DATA Block Start
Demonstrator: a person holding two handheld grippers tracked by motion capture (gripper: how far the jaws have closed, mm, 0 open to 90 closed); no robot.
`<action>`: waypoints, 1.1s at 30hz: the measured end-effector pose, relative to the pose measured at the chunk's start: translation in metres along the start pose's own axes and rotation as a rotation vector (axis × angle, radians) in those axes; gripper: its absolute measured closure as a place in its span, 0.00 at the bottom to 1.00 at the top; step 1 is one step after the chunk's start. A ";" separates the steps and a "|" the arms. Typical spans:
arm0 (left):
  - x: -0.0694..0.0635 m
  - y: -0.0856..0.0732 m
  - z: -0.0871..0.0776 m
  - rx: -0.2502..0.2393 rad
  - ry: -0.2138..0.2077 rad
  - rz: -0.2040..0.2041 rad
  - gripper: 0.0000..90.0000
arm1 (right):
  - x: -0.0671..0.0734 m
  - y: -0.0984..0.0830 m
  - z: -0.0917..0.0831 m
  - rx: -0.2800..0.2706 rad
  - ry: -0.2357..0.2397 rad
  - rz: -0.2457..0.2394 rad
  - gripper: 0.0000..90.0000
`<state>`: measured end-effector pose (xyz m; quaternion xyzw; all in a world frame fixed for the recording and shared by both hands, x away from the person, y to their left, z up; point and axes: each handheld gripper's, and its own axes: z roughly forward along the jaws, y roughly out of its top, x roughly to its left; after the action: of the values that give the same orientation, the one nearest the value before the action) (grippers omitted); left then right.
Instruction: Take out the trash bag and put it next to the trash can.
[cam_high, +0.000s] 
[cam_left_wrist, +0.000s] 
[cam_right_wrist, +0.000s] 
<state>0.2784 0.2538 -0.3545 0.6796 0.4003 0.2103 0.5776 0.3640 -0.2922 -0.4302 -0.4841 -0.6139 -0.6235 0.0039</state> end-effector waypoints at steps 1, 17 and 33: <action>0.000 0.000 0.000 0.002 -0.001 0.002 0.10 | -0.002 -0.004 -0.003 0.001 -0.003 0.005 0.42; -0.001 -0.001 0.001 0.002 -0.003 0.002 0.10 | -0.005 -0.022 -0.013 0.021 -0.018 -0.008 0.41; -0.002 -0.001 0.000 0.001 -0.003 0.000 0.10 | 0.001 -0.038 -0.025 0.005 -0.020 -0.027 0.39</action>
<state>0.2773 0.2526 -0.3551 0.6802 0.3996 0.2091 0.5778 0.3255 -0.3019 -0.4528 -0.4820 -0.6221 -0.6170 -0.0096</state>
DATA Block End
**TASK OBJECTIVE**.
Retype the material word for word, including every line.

**RESULT OF THE EXERCISE**.
Demonstrator: a person holding two handheld grippers tracked by motion capture (gripper: how far the jaws have closed, mm, 0 open to 90 closed); no robot.
`<action>`: waypoints, 1.1s at 30hz: the measured end-effector pose, relative to the pose measured at the chunk's start: translation in metres along the start pose's own axes and rotation as a rotation vector (axis × angle, radians) in those axes; gripper: its absolute measured closure as a place in its span, 0.00 at the bottom to 1.00 at the top; step 1 is one step after the chunk's start. A ";" separates the steps and a "|" the arms. Typical spans:
arm0 (left):
  - x: -0.0694..0.0635 m
  - y: -0.0856..0.0732 m
  - z: -0.0871..0.0776 m
  - rx: -0.2502..0.2393 rad
  - ry: -0.2138..0.2077 rad
  - rz: -0.2040..0.2041 rad
  - gripper: 0.0000..90.0000
arm1 (right):
  - x: -0.0671..0.0734 m
  - y: -0.0984..0.0830 m
  - z: -0.0917..0.0831 m
  - rx: -0.2800..0.2706 rad
  - ry: -0.2357..0.2397 rad
  - rz: -0.2457..0.2394 rad
  - gripper: 0.0000..90.0000
`<state>`: measured end-effector pose (xyz m; quaternion xyzw; all in a world frame fixed for the recording and shared by both hands, x away from the person, y to their left, z up; point and axes: each handheld gripper's, and its own axes: z roughly forward along the jaws, y roughly out of its top, x roughly to its left; after the action: of the values that give the same orientation, the one nearest the value before the action) (grippers omitted); left then right.
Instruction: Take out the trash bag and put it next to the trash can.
[cam_high, +0.000s] 
[cam_left_wrist, +0.000s] 
[cam_right_wrist, +0.000s] 
<state>0.2784 0.2538 -0.3545 0.6796 0.4003 0.2103 0.5776 0.3640 -0.2922 -0.4302 -0.4841 -0.6139 -0.6235 0.0039</state> end-effector waypoints at steps 1, 17 and 33: <action>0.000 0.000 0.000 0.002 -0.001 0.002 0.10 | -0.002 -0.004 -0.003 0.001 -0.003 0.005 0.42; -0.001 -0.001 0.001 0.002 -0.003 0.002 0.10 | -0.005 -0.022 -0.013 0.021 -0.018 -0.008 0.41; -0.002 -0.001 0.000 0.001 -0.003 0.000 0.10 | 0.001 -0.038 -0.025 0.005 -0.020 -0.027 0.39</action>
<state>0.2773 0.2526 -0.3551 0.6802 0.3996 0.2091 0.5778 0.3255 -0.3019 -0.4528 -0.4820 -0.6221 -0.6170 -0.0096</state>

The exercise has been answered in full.